Requirement =
From the listing below, copy each line where "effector" occurs.

------------

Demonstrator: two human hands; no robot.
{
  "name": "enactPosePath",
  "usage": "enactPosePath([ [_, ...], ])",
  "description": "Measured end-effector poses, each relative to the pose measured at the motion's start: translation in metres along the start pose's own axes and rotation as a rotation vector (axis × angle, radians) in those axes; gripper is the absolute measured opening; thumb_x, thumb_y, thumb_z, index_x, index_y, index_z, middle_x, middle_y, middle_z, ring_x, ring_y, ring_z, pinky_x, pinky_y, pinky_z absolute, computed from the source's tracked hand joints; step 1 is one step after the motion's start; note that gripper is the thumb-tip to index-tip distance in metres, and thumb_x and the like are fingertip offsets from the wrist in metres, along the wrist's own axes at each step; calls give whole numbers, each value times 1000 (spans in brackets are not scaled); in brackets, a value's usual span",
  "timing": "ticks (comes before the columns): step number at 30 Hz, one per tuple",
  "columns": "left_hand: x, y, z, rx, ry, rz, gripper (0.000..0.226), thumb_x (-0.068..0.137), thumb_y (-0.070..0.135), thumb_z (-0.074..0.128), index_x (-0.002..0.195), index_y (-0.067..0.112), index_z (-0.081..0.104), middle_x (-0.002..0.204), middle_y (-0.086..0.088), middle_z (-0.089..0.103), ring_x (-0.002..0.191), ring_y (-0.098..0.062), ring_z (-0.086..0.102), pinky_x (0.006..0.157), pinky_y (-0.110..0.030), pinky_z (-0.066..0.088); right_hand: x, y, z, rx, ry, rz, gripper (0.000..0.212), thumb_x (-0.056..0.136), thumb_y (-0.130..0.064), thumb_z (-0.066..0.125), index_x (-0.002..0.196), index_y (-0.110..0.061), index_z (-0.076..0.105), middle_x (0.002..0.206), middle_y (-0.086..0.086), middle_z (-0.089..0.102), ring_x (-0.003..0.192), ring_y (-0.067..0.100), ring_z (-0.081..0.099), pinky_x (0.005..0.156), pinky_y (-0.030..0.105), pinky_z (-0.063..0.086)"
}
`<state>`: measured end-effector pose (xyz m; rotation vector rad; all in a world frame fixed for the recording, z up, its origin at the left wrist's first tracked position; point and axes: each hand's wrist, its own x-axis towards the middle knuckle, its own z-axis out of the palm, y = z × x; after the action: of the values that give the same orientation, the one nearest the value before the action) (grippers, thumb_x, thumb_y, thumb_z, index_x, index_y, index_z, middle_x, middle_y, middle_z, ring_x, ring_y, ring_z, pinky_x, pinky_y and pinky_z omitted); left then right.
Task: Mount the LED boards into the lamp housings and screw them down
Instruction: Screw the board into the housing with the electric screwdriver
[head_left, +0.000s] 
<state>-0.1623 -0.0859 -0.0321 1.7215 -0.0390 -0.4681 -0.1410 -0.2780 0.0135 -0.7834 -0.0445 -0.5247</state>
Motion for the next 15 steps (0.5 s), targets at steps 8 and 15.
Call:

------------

Solution to this exercise =
  "description": "Measured end-effector poses, each relative to the pose measured at the motion's start: translation in metres along the start pose's own axes and rotation as a rotation vector (axis × angle, radians) in those axes; gripper is the absolute measured opening; thumb_x, thumb_y, thumb_z, index_x, index_y, index_z, middle_x, middle_y, middle_z, ring_x, ring_y, ring_z, pinky_x, pinky_y, pinky_z absolute, computed from the source's tracked hand joints; step 1 is one step after the motion's start; note that gripper is the thumb-tip to index-tip distance in metres, and thumb_x and the like are fingertip offsets from the wrist in metres, along the wrist's own axes at each step; calls give whole numbers, each value times 1000 (spans in brackets are not scaled); in brackets, a value's usual span",
`<state>`: measured end-effector pose (xyz m; rotation vector rad; all in a world frame fixed for the recording, z up, its origin at the left wrist's first tracked position; point and axes: each hand's wrist, its own x-axis towards the middle knuckle, its own z-axis out of the palm, y = z × x; after the action: of the values that give the same orientation, the one nearest the value before the action) (grippers, thumb_x, thumb_y, thumb_z, index_x, index_y, index_z, middle_x, middle_y, middle_z, ring_x, ring_y, ring_z, pinky_x, pinky_y and pinky_z omitted); left then right.

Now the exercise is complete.